Required action:
Search the listing for the string "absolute". Copy every line that has it.

Supplied material:
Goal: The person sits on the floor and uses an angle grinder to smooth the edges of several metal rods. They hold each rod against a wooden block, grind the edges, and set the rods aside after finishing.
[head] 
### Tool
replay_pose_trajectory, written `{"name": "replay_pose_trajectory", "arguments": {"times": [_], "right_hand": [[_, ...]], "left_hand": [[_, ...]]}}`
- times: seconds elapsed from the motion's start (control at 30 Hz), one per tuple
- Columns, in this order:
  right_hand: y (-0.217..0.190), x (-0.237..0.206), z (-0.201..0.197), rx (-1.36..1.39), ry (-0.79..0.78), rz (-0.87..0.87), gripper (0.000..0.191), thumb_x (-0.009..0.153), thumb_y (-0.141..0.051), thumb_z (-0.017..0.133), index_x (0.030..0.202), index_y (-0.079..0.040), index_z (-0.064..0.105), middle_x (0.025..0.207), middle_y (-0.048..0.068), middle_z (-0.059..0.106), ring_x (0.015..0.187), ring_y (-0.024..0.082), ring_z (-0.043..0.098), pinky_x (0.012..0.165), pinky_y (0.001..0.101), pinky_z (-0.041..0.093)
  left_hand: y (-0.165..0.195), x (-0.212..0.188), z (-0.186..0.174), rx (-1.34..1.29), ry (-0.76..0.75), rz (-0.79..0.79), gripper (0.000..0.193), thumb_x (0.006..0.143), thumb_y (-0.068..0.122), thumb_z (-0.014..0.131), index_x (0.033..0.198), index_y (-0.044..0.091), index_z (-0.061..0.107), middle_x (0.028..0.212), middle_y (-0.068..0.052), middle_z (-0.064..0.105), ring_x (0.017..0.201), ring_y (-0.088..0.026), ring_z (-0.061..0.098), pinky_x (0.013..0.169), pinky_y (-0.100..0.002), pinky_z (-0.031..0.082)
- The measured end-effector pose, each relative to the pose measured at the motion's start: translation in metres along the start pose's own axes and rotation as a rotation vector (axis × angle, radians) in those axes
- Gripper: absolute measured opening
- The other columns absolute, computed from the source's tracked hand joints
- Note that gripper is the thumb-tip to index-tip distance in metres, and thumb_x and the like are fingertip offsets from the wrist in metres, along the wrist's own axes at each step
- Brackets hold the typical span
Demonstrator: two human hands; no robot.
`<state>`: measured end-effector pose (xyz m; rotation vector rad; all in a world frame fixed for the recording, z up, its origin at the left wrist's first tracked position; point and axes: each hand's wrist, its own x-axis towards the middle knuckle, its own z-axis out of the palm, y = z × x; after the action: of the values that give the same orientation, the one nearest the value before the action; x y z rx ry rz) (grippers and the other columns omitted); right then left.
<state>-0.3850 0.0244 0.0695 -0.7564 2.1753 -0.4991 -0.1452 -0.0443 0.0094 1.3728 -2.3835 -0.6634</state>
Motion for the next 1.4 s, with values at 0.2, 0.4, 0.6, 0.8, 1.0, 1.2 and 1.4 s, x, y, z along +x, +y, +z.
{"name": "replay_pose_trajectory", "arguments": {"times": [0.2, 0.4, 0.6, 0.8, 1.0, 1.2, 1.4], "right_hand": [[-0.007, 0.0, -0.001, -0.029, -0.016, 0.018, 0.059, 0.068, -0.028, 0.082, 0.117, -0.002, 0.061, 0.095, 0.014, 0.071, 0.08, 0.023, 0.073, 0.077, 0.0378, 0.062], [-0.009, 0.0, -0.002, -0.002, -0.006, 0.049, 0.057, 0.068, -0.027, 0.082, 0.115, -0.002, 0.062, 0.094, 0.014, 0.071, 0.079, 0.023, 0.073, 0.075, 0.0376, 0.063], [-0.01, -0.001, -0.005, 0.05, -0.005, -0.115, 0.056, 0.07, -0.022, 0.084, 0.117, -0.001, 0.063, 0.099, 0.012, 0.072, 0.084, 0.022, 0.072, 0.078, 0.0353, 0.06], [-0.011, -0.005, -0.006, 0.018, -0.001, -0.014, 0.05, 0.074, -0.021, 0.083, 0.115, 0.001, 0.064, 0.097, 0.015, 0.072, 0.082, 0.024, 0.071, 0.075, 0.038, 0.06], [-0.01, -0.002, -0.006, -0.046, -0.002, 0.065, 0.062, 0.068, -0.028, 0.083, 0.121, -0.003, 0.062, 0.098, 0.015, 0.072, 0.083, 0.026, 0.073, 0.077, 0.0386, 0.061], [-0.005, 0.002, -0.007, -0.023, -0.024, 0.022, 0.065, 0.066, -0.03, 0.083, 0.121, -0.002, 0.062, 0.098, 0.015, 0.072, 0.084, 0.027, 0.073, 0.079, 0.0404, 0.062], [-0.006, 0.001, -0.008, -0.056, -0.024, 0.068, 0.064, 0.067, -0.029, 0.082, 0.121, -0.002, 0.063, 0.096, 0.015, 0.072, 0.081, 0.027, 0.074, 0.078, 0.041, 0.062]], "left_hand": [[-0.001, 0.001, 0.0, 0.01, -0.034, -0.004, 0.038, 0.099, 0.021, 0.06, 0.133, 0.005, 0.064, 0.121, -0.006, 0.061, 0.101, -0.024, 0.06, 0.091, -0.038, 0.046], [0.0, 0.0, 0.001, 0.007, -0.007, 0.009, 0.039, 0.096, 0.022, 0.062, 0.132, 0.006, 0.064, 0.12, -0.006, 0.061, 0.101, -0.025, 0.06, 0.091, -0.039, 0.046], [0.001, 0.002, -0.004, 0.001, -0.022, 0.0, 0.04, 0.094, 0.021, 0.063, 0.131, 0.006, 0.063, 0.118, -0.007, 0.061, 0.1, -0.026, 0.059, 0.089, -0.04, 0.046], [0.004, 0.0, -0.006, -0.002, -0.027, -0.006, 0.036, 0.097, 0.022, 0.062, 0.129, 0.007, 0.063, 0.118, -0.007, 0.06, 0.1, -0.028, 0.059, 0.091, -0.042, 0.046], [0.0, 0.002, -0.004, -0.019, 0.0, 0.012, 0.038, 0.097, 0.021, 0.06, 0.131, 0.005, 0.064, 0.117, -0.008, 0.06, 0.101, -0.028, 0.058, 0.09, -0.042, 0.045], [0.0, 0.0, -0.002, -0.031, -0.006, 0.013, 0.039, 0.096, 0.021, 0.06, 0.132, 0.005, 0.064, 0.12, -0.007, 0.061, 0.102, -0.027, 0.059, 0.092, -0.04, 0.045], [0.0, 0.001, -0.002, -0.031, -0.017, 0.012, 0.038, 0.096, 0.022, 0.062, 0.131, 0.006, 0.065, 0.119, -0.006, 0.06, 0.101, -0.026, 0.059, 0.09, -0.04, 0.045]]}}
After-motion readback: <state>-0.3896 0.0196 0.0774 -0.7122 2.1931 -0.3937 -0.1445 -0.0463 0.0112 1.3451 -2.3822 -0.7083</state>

Your response:
- Gripper: absolute measured opening
- The other columns absolute, computed from the source's tracked hand joints

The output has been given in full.